There was a fishing rod before his eyes.
He gripped the fishing rod and shook it gently, then stood up from his seat.
“What?”
The friend sitting beside him looked at him puzzled.
“It’s been a while.”
“What’s been a while? We saw each other three days ago.”
Drich grumbled, then whipped his head around. His fishing rod was shaking.
“It’s here, it’s here!”
He watched the delighted Drich, then took off his shirt. He also removed his shoes and set them aside.
“Quil, what are you doing?”
“Just wait.”
He jumped straight into the river. He exhaled the breath he’d been holding as he reached the riverbed.
He reached out toward the fish moving with its tail flicking busily. It was a quick one, but Quilbion’s hand was a bit quicker.
Thick as two adult forearms combined. It had solid flesh—there’d be quite a bit to eat.
“Catch.”
He came out of the water and threw the fish. Drich cheered while watching the fish flop on the ground.
“Hey, look at the size of this thing. We can eat for two days.”
“Go eat it with the kids.”
Drich lifted the fish.
“But weren’t you scared of going in the water? Even though you like fishing.”
“I was scared.”
“Was?”
Quilbion approached Drich and gripped his shoulder firmly.
“Live well, okay? Be good to your family. Gamble in moderation.”
“You’re saying things you’ve never said. Are you sick?”
“I am sick. My head. It hurts like hell.”
After sitting back down in the chair, he gulped down his breath. After going back and forth hundreds, thousands of times, he’d developed a knack for returning.
Hold your breath until you can’t endure anymore, when you really feel like you’re going to die.
Hold it once more.
“Hey, hey hey. What’s wrong with you?”
Drich approached and shook his body. In his gradually blurring vision, he could see Drich turning deathly pale.
“Hey! Breathe! Breathe! Quil, Quilbion!”
I’m not dying, you bastard.
So stop slapping my cheeks.
The world turned white, then regained its original colors.
Quilbion scratched his head and looked to the right. Winte was sitting there. Staring blankly while holding an empty coffee cup.
“You come and go with no warning whatsoever.”
“I know.”
His head throbbed. Even pressing firmly on his temples didn’t help much.
“What happens to me left in the crack?”
“Who knows? If it were a commonly recognized dimension, it would lose meaning the moment the observing subject disappears. It would remain only as a possibility.”
“Will the crack I go to be like that too?”
“I told you I don’t know.”
“At least try to find out.”
When he scolded him, Winte looked at him as if he were pathetic.
He straightened his stiff back.
“I need to prepare countermeasures.”
“Countermeasures?”
“If I get pulled away at an unwanted moment, the body left here will just be sitting here stupidly, and that’s dangerous.”

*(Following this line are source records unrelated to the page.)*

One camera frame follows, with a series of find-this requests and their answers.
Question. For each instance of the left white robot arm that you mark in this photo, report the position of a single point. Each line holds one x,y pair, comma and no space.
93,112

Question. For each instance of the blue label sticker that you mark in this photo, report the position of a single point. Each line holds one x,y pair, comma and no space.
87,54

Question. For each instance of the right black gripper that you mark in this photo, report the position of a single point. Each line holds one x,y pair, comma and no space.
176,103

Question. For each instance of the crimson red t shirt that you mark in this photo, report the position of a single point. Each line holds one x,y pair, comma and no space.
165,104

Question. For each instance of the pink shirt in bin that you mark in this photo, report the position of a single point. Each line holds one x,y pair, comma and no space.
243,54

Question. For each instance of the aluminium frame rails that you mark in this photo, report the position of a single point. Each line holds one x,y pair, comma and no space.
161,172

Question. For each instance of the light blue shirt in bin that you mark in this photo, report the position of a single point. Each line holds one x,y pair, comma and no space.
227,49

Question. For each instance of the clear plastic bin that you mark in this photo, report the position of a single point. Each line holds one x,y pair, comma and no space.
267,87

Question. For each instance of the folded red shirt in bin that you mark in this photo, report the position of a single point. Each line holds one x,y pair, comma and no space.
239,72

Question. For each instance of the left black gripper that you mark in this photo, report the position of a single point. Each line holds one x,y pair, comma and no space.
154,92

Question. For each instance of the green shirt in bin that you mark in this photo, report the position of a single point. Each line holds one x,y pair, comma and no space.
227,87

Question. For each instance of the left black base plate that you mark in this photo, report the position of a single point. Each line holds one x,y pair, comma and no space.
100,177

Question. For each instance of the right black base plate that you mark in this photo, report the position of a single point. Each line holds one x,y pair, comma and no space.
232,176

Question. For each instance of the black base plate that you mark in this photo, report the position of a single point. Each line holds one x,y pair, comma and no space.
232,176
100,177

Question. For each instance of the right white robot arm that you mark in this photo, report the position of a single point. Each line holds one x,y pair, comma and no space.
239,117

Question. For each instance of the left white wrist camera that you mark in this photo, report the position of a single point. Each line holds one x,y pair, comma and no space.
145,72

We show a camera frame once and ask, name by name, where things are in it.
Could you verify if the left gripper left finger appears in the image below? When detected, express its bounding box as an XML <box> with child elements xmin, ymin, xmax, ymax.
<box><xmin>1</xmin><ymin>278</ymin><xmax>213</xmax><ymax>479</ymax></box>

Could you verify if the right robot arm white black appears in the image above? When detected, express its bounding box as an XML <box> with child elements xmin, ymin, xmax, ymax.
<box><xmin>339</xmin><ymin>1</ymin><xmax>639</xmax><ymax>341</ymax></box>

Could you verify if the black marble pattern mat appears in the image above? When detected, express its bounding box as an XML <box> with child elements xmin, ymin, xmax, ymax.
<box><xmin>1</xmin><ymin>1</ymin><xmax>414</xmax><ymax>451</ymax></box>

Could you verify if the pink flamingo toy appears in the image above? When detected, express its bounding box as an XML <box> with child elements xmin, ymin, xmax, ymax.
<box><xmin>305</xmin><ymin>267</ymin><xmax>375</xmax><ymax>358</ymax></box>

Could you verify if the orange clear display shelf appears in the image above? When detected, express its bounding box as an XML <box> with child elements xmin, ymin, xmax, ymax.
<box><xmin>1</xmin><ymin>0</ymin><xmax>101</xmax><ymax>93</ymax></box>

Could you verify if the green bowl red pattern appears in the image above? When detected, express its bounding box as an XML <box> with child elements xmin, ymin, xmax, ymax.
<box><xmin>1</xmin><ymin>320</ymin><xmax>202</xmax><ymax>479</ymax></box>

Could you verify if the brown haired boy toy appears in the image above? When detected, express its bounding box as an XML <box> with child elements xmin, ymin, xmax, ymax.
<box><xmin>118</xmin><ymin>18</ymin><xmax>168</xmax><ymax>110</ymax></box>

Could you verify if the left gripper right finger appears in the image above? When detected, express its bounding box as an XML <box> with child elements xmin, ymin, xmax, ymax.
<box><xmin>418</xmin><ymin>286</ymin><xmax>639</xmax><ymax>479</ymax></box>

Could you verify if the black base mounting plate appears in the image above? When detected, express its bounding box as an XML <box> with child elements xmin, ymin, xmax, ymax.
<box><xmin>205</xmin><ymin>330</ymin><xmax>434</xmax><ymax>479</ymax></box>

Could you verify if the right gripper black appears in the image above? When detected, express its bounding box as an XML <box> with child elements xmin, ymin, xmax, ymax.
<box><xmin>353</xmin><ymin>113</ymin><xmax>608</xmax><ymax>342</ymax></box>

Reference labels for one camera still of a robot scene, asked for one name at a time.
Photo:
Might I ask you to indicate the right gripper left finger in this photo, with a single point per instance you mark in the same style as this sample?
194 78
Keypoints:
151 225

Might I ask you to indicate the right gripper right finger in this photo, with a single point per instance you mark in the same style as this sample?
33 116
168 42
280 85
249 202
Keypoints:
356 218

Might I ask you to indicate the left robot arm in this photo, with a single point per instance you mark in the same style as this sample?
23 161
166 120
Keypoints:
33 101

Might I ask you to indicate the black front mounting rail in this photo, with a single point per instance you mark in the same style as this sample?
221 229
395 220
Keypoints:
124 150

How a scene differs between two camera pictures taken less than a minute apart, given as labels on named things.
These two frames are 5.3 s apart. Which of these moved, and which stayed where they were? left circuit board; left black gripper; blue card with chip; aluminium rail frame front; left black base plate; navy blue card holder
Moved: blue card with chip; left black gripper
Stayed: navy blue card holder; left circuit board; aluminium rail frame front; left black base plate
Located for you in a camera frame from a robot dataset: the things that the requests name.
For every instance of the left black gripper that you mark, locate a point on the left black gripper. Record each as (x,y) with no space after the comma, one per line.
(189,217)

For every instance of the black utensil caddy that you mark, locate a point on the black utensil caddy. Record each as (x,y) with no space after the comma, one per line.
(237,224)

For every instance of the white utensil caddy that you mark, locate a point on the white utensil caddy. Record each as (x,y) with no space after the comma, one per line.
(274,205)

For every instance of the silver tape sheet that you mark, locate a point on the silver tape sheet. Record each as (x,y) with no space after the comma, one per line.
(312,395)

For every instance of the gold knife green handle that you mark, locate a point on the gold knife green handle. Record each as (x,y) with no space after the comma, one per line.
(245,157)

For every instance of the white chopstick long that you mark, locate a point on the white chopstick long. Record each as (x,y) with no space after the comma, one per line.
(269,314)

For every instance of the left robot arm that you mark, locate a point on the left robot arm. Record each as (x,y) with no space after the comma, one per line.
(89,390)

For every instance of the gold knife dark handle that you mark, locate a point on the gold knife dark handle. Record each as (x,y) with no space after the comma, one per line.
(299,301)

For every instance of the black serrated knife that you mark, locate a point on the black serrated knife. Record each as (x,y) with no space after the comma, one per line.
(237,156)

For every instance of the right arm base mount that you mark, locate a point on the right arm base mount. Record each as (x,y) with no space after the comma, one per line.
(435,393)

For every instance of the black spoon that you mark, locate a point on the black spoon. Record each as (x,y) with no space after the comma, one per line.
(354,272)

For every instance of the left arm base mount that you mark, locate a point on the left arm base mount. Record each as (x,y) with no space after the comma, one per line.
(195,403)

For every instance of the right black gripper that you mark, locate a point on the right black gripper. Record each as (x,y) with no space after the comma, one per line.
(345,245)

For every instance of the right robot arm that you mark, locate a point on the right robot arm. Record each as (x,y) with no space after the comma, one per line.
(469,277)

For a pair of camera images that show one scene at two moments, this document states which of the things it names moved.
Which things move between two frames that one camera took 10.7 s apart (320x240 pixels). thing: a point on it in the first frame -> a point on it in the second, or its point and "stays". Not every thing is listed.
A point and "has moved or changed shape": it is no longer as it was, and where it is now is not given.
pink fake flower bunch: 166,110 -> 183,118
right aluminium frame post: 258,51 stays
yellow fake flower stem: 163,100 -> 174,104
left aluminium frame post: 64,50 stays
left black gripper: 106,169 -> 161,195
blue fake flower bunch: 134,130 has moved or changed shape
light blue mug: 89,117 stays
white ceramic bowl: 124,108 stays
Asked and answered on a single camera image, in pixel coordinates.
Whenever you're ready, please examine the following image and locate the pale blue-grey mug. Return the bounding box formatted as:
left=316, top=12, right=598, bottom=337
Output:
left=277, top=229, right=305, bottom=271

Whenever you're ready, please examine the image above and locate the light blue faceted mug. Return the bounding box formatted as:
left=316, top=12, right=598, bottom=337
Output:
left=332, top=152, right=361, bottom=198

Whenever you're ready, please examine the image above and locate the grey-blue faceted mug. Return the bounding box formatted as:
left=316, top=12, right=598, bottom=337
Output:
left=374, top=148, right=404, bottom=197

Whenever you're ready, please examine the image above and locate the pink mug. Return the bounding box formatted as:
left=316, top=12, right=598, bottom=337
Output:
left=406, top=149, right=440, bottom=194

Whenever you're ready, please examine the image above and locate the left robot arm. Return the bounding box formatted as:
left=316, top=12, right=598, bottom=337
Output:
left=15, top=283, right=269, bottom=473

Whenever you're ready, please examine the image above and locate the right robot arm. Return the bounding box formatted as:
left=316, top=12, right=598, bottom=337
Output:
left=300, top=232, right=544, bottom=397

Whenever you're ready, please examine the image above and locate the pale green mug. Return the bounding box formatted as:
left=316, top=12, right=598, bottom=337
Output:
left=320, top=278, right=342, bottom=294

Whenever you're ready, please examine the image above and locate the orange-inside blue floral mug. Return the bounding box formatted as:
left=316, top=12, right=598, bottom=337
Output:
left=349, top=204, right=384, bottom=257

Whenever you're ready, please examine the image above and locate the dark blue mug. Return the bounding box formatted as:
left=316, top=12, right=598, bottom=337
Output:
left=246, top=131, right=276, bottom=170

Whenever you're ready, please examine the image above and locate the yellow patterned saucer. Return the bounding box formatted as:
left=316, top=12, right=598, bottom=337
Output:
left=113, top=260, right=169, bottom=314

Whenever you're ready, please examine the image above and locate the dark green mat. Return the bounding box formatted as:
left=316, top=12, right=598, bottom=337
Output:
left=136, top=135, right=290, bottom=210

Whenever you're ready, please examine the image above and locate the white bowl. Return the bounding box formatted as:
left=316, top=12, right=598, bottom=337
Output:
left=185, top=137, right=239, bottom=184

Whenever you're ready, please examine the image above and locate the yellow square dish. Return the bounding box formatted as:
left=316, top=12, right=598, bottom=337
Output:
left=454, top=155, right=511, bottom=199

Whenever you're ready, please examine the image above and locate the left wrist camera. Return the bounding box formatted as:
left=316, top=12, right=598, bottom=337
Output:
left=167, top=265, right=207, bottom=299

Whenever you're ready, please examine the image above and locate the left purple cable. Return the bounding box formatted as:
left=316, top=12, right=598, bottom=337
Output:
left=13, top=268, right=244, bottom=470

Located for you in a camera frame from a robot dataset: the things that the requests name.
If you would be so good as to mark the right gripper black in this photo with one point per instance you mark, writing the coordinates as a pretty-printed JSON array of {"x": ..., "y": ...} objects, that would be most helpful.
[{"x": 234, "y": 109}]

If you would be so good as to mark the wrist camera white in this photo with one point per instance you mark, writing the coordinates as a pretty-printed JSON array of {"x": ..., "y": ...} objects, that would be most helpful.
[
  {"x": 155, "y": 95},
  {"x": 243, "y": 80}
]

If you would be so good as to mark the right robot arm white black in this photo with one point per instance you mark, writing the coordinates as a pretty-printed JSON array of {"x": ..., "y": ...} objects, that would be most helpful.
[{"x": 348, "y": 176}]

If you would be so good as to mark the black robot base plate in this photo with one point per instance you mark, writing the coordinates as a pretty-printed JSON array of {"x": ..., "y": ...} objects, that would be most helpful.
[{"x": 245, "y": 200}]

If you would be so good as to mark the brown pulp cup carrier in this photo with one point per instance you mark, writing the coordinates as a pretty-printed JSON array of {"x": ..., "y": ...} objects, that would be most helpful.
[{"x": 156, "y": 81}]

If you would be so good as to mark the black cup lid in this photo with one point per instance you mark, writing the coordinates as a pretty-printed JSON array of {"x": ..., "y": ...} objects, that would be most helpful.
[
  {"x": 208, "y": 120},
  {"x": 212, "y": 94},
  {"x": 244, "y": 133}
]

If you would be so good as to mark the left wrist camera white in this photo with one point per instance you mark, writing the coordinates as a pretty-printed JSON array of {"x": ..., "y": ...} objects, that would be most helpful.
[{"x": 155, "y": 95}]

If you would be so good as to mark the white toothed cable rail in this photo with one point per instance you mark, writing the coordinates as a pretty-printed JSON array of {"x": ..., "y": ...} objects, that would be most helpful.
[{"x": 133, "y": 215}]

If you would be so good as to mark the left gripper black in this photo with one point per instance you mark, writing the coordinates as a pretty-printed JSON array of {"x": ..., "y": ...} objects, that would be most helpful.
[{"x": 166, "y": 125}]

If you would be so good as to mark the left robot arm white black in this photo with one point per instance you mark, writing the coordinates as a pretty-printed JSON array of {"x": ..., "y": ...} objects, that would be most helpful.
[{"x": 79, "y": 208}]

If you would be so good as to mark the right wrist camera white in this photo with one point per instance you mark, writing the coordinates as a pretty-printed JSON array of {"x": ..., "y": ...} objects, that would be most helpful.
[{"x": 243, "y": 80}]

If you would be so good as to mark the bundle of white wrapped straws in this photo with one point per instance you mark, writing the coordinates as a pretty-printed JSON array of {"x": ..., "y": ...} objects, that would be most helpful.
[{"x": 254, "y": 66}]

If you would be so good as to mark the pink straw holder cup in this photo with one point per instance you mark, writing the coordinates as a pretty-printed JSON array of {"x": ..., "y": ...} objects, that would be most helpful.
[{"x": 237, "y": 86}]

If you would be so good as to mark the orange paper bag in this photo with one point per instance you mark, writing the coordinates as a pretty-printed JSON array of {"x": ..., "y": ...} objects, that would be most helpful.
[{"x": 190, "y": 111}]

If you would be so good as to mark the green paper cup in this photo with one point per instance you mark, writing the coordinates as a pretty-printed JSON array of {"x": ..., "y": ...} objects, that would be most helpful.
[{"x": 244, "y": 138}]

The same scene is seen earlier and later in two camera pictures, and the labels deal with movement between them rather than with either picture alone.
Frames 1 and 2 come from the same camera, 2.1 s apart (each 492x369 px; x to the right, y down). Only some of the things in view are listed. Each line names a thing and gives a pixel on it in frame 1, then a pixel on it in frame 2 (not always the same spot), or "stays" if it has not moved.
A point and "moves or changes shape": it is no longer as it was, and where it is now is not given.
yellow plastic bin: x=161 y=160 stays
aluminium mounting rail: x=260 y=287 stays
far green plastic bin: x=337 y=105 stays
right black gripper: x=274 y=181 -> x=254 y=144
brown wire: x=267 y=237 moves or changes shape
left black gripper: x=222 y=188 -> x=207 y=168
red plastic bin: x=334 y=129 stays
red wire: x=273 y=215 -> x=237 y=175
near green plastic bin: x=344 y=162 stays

“Was there anything left here worth calling dangerous?”
Winte raised his finger and spun it in a circle.
“I need to prepare for when I go outside. Lord Winte, you said it yourself. That I’m also becoming an exceptional being.”
“When you leave, the nark you obtained within the surface realm will disappear. Probably. Your warped brain will also return to normal. Probably. So you won’t be pulled into the cracks anymore. Probably.”
“Probably, probably. You have a talent for messing with people, our dear Lord Winte.”
“First, you can’t be called a person, and I’m not messing with you. It’s a matter of probability.”
He snorted while snatching Winte’s coffee cup.
“Make it hot.”
“Yes, yes.”
“But why aren’t you asking?”
“Asking what? I’ve asked you all sorts of things.”
“The female form you saw. You must be curious about its identity.”
That woman.
Just briefly recalling her revived unpleasantness, disgust, and an inseparable terror.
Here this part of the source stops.